HOW TO COMPLETE THIS TASK: Every line of the data must be retyped exactly as it stands.

SUPPLIED INFORMATION Block Start

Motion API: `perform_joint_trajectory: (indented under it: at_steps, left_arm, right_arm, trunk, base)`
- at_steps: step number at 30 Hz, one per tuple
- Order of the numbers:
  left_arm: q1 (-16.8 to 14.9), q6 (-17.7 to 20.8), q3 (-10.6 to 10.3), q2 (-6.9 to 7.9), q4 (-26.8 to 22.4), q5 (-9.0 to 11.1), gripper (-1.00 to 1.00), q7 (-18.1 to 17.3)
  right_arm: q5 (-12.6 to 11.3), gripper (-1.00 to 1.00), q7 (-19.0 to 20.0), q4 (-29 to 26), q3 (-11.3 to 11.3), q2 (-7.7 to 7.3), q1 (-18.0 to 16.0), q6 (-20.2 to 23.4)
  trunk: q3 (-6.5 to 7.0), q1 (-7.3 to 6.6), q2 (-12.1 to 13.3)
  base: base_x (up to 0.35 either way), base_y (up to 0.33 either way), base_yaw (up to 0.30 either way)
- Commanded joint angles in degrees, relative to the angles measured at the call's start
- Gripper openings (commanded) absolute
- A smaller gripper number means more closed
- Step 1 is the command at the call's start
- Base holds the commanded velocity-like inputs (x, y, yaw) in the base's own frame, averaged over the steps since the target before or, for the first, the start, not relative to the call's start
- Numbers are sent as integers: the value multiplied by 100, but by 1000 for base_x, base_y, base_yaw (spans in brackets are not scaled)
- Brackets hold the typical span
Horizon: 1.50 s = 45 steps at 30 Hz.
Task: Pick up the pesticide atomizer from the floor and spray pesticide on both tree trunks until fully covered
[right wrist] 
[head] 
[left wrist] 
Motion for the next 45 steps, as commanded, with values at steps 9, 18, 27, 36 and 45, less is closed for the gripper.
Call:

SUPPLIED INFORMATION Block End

SOLUTION TO THE PROBLEM:
Motion API: `perform_joint_trajectory: (indented under it: at_steps, left_arm, right_arm, trunk, base)`
- at_steps: step number at 30 Hz, one per tuple
- Order of the numbers:
  left_arm: q1 (-16.8 to 14.9), q6 (-17.7 to 20.8), q3 (-10.6 to 10.3), q2 (-6.9 to 7.9), q4 (-26.8 to 22.4), q5 (-9.0 to 11.1), gripper (-1.00 to 1.00), q7 (-18.1 to 17.3)
  right_arm: q5 (-12.6 to 11.3), gripper (-1.00 to 1.00), q7 (-19.0 to 20.0), q4 (-29 to 26), q3 (-11.3 to 11.3), q2 (-7.7 to 7.3), q1 (-18.0 to 16.0), q6 (-20.2 to 23.4)
  trunk: q3 (-6.5 to 7.0), q1 (-7.3 to 6.6), q2 (-12.1 to 13.3)
  base: base_x (up to 0.35 either way), base_y (up to 0.33 either way), base_yaw (up to 0.30 either way)
- Commanded joint angles in degrees, relative to the angles measured at the call's start
- Gripper openings (commanded) absolute
- A smaller gripper number means more closed
- Step 1 is the command at the call's start
- Base holds the commanded velocity-like inputs (x, y, yaw) in the base's own frame, averaged over the steps since the target before or, for the first, the start, not relative to the call's start
- Numbers are sent as integers: the value multiplied by 100, but by 1000 for base_x, base_y, base_yaw (spans in brackets are not scaled)
- Brackets hold the typical span
Horizon: 1.50 s = 45 steps at 30 Hz.
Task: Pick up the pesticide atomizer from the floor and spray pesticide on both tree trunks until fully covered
[right wrist] 
[head] 
[left wrist] 
Motion for the next 45 steps, as commanded, with values at steps 9, 18, 27, 36 and 45, less is closed for the gripper.
Call:

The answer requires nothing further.